Günzburg, Kreisstadt in Bayern, Deutschland
Günzburg liegt dort, wo die Günz in die Donau mündet, und verbindet als Kreisstadt mehrere Gemeinden der Region miteinander. Die Stadtfläche umfasst Wohnviertel, Gewerbegebiete und Grünflächen, die sich entlang beider Flüsse ausdehnen und den Charakter der Umgebung prägen.

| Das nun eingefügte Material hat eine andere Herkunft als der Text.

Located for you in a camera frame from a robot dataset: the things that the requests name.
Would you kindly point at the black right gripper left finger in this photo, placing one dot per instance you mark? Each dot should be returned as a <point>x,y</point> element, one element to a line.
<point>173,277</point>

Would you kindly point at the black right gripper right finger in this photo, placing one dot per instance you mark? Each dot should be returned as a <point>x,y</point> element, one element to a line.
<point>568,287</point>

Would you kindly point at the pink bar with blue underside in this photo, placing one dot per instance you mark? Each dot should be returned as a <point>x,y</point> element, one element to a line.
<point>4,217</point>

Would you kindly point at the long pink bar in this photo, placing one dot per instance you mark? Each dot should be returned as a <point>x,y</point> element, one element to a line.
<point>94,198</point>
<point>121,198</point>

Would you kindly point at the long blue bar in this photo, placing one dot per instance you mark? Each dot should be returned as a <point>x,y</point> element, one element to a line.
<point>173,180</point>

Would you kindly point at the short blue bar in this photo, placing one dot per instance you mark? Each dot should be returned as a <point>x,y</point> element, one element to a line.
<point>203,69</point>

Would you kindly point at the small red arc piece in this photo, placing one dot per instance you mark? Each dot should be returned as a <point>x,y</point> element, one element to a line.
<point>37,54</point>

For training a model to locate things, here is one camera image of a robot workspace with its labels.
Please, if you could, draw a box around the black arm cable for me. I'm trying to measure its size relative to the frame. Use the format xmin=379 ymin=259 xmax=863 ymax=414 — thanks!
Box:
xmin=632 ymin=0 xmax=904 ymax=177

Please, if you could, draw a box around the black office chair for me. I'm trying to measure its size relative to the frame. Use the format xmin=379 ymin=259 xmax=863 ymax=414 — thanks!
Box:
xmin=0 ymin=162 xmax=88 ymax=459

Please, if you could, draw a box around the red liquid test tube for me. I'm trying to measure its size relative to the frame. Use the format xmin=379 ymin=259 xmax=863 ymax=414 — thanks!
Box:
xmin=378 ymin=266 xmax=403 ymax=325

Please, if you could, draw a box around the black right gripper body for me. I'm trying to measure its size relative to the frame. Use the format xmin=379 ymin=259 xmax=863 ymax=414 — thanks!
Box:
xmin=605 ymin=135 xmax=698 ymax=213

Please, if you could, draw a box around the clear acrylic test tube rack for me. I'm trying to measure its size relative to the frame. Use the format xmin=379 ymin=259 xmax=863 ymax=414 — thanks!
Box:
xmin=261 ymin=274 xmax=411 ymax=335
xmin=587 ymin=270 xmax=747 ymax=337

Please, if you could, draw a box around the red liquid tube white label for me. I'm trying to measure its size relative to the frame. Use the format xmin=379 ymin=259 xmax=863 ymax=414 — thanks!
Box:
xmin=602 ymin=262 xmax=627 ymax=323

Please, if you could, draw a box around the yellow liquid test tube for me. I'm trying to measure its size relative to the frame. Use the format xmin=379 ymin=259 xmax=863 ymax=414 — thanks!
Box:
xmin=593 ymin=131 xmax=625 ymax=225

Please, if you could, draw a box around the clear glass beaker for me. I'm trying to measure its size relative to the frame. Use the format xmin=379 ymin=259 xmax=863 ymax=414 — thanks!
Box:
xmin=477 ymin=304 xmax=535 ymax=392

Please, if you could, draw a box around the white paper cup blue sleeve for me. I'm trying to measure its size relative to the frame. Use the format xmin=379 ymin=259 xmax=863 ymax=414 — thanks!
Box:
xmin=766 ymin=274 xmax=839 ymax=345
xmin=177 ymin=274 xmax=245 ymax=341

Die Römer gründeten hier um 70 vor Christus ein befestigtes Kastell namens Guntia, das den Donauübergang sicherte. Aus dieser militärischen Anlage wuchs im Laufe der Jahrhunderte eine Siedlung, die später unter wechselnden Herrschaften zur Stadt wurde.
Die Frauenkirche trägt ihren Namen nach Maria und zeigt bis heute die Handschrift der Baumeister, die im 18. Jahrhundert hier wirkten. Besucher können die Verbindung zwischen lokalem Glauben und handwerklicher Arbeit an den Stuckarbeiten und der Gestaltung der Räume ablesen.
Das Zentrum lässt sich zu Fuß erkunden, während die Flussufer Wege für Spaziergänge bieten. Wer mit dem Auto anreist, findet mehrere Parkplätze in der Nähe der Altstadt und der wichtigsten Einrichtungen.
Das Markgrafenschloss ist das einzige noch erhaltene Habsburger Festungsbauwerk auf deutschem Boden. Diese Verbindung zu Österreich erinnert an Zeiten, in denen Adelshäuser über Grenzen hinweg Territorien beherrschten.